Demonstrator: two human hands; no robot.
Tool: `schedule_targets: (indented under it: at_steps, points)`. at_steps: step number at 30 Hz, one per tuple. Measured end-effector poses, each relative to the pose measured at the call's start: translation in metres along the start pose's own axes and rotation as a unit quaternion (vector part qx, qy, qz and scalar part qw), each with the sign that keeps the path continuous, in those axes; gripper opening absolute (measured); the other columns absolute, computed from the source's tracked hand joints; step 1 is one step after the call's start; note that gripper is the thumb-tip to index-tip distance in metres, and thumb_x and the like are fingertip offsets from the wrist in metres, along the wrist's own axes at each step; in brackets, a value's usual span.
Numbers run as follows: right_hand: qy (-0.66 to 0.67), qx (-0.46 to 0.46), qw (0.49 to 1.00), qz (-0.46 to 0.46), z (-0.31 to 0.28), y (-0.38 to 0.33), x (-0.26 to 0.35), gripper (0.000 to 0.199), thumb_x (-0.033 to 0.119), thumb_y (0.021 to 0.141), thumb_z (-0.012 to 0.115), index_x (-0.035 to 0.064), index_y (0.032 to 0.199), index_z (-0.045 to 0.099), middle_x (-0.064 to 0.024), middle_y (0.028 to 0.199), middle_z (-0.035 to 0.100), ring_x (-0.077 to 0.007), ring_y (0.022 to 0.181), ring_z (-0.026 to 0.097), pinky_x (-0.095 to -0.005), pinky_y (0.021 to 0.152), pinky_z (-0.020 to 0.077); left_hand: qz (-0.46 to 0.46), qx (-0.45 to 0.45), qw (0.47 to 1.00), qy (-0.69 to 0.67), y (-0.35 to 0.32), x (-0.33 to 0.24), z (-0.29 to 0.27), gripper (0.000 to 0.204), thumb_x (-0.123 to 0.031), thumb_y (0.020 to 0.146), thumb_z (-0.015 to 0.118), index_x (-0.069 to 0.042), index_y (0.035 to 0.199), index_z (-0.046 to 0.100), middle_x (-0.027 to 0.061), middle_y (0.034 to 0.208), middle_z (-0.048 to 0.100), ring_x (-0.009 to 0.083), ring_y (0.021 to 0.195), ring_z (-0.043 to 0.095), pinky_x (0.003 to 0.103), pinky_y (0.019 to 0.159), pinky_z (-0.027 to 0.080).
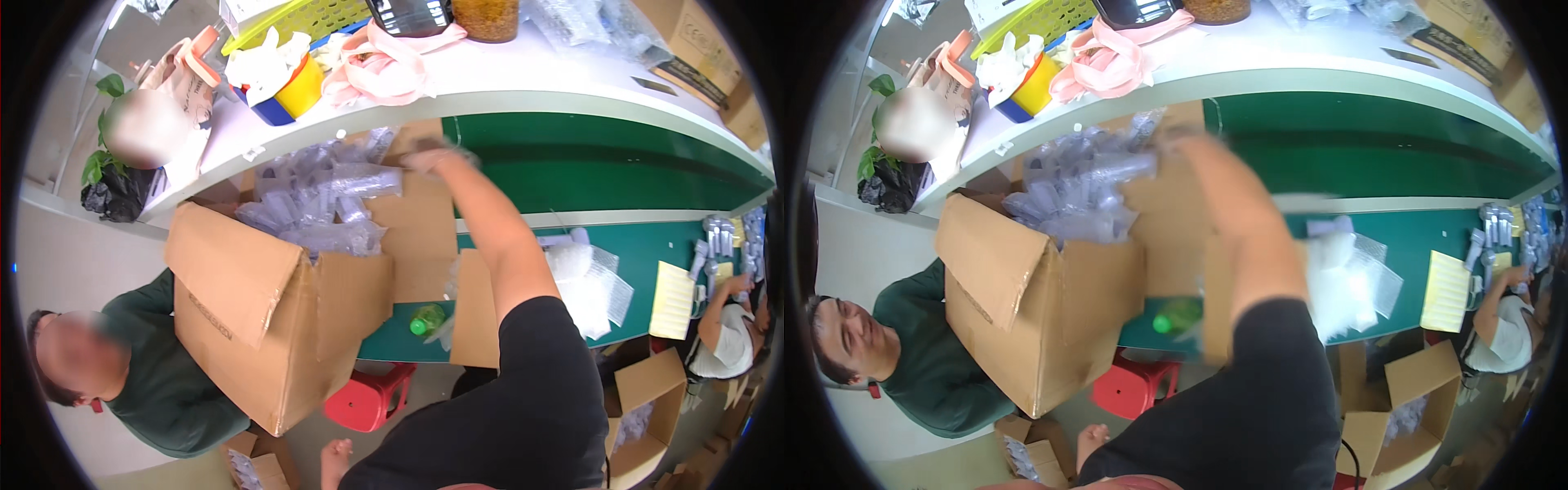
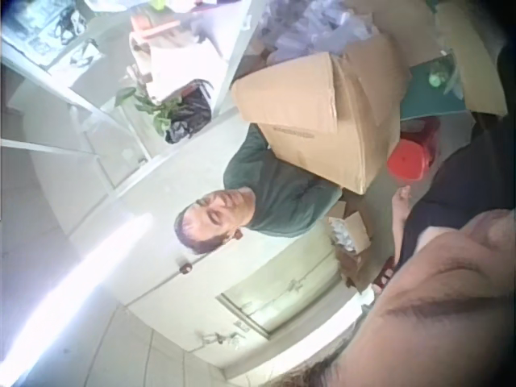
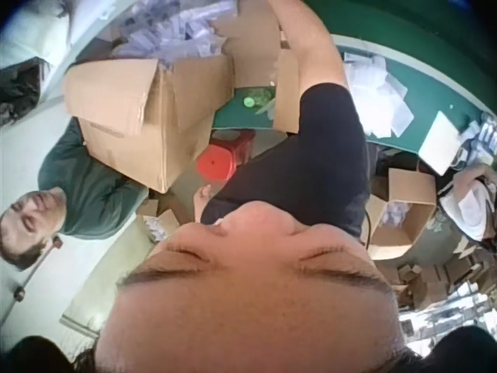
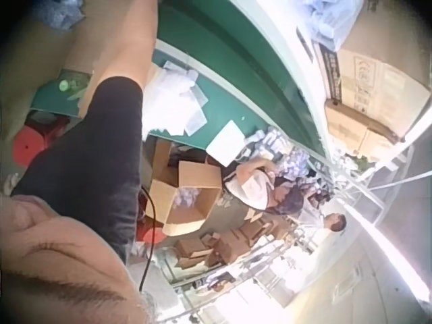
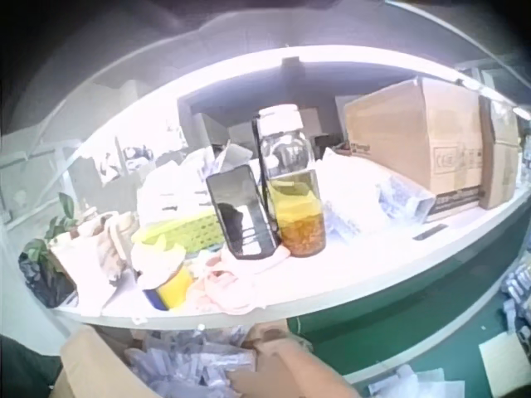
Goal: The person gathers plastic scrap from the floor and puts it into a bin, then helps another worker carry and place a box of packaged items onto a workbench before rearranging cardboard boxes.
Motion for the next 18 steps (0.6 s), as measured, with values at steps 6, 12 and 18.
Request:
schedule_targets:
  at_steps: [6,12,18]
  points:
    - [-0.234,-0.073,0.959,0.140,0.054,0.061,-0.137,0.056,0.016,0.081,0.061,0.0012,0.132,0.046,-0.0141,0.139,0.041,-0.0326,0.127,0.042,-0.0465,0.107,0.0304,-0.133,-0.027,0.991,-0.008,-0.006,0.067,0.026,0.028,-0.026,0.091,0.057,-0.003,0.074,0.061,0.0040,0.063,0.058,0.0129,0.058,0.050,0.030,0.055,0.041]
    - [-0.274,0.004,0.957,0.099,0.071,0.070,-0.126,0.052,0.019,0.079,0.061,0.0014,0.127,0.049,-0.0160,0.127,0.054,-0.0301,0.125,0.047,-0.0506,0.108,0.0281,-0.220,-0.053,0.974,-0.004,-0.032,0.099,0.027,0.029,-0.028,0.090,0.057,-0.003,0.075,0.062,0.0068,0.065,0.059,0.0146,0.058,0.051,0.032,0.056,0.043]
    - [-0.161,-0.440,0.879,0.091,-0.021,0.074,-0.110,0.027,0.024,0.087,0.055,0.0032,0.103,0.062,-0.0184,0.104,0.063,-0.0317,0.098,0.058,-0.0474,0.086,0.0436,-0.220,-0.060,0.972,0.061,-0.060,0.143,0.036,0.031,-0.030,0.090,0.057,-0.003,0.077,0.062,0.0096,0.066,0.060,0.0163,0.059,0.053,0.034,0.057,0.044]
Point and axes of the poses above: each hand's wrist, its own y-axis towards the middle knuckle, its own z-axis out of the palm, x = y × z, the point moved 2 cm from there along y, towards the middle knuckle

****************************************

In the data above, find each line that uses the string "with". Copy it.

RESULT –
Tool: `schedule_targets: (indented under it: at_steps, points)`. at_steps: step number at 30 Hz, one per tuple. Measured end-effector poses, each relative to the pose measured at the call's start: translation in metres along the start pose's own axes and rotation as a unit quaternion (vector part qx, qy, qz and scalar part qw), each with the sign that keeps the path continuous, in those axes; gripper opening absolute (measured); the other columns absolute, computed from the source's tracked hand joints; step 1 is one step after the call's start; note that gripper is the thumb-tip to index-tip distance in metres, and thumb_x and the like are fingertip offsets from the wrist in metres, along the wrist's own axes at each step; in brackets, a value's usual span.
Motion for the next 18 steps (0.6 s), as measured, with values at steps 6, 12 and 18.

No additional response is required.